Est-ce que je reviendrais ??? pas sur du moins pas sous cette forme ou pas tout de suite, enfin comme d’hab j’en sais rien vue que Ben veut y revenir Langue tirée.

J+2 : absolument aucune douleur sauf aux épaules, je marche normalement, monte et descend les escaliers sans difficultés aucunes, vraiment un sentiment de frustration. Pourquoi ? Pourquoi ai-je eu aussi peu d’énergie, aurais-je du enlever ma veste, l’ouvrir? Bref beaucoup de doutes et de questions, j’ai subi cette course pendant 50km et je n’aime pas ça car j’ai le sentiment que j’aurais du faire mieux, pas pu, non DU.

A mes potes Benoit et Frederic qui ont su faire face et aller au bout d’eux même pour finir cette édition « compliqué ».

A ma femme qui me suit dans mes conneries et qui elle aussi vie sa Saintélyon dans la voiture, elle mériterait un t-shirt finisheuse/suiveuse…..

Fanfan

7 commentaires

Commentaire de Arclusaz posté le 07-12-2018 à 14:34:44

Bravo !!!!! et bravo aussi à ta femme. Quelle solidarité dans votre coule : elle va même jusqu'à te suivre dans les douches (si, si, je t'assure, relis toi, tu l'as écris).
Pour ta "faiblesse", l'explication du coup de chaud du à la veste me semble tout à fait possible. Mais tu fais quand même un sacré bon temps.
A l'année prochaine, car un je ne sais quoi me fait penser que tu seras encore là....

Commentaire de fanfan1978 posté le 07-12-2018 à 14:38:51

me suivre dans les douches ca elle aurait pu avec sa tenue de pompier :) Je sais pas si je serais la Laurent, a voir car bien sur qu'il me reste un gout amer en bouche mais bon, l'année prochaine risque d'être "ULTRA" donc a voir ;)

Commentaire de franck de Brignais posté le 07-12-2018 à 14:41:47

C'est sûr, elles le méritent le Tshirt "finisher" nos chéries suiveuses !
Bravo pour être allé au bout malgré les doutes !

Commentaire de fanfan1978 posté le 07-12-2018 à 14:45:44

merci Franck et encore merci à vous deux pout l'orga du Flore, peut être un jour serais je assez grand pour la 180 :)en ta compagnie.

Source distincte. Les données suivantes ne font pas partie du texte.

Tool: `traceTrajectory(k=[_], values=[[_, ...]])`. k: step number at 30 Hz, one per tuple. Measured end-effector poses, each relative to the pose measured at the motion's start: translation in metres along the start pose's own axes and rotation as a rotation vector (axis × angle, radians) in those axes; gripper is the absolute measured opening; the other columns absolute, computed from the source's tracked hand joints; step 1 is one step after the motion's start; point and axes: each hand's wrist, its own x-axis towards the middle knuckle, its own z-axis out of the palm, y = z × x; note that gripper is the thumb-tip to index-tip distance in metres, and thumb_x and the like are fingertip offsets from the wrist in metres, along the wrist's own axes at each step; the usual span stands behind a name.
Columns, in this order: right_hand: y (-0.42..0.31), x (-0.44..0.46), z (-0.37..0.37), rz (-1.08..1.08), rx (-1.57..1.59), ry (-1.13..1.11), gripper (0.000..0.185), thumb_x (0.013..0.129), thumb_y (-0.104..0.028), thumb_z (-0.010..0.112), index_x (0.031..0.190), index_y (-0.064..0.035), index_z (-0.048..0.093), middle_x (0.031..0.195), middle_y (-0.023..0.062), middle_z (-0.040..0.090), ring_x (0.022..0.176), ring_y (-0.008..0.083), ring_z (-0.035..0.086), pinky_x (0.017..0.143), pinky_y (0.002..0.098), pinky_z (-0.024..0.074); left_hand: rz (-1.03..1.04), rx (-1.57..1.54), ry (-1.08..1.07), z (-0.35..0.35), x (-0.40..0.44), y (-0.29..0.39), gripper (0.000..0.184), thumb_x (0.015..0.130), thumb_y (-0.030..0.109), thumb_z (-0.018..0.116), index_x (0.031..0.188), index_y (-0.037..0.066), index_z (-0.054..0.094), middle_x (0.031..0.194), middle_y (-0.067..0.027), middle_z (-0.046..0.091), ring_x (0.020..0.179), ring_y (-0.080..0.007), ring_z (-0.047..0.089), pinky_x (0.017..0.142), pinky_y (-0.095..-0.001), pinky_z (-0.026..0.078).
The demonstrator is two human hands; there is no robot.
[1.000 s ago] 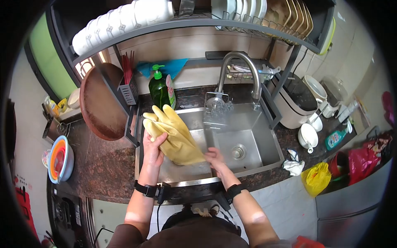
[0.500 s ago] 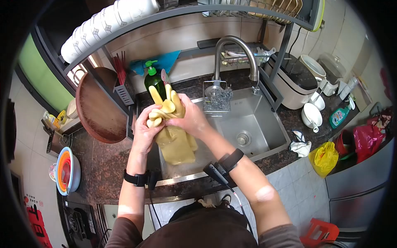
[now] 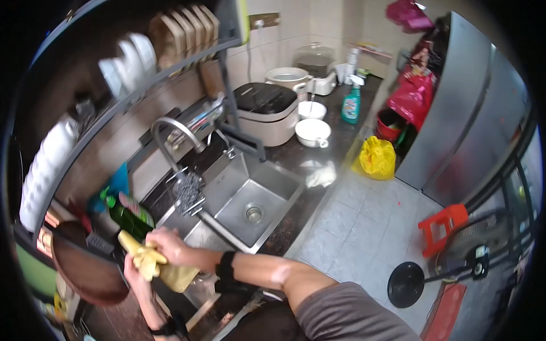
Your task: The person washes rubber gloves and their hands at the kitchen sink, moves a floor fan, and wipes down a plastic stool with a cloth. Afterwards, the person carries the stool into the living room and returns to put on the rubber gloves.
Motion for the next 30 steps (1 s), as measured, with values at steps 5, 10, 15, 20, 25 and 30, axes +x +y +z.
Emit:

Commentaire de Katman posté le 08-12-2018 à 08:30:28

Magnifique récit fanfan! Content d’avoir fait ta connaissance aux aqueducs mais comme tu as pu le voir je n’étais pas au meilleur de ma forme à ce moment là lol. Pour échanger on se recalera! Bravo pour ta course!

Commentaire de Katman posté le 08-12-2018 à 14:01:42

Magnifique récit fanfan! Content d’avoir fait ta connaissance aux aqueducs mais comme tu as pu le voir je n’étais pas au meilleur de ma forme à ce moment là lol. Pour échanger on se recalera! Bravo pour ta course!

Commentaire de Benman posté le 08-12-2018 à 16:07:43

Joli temps malgré les doutes. Bravo.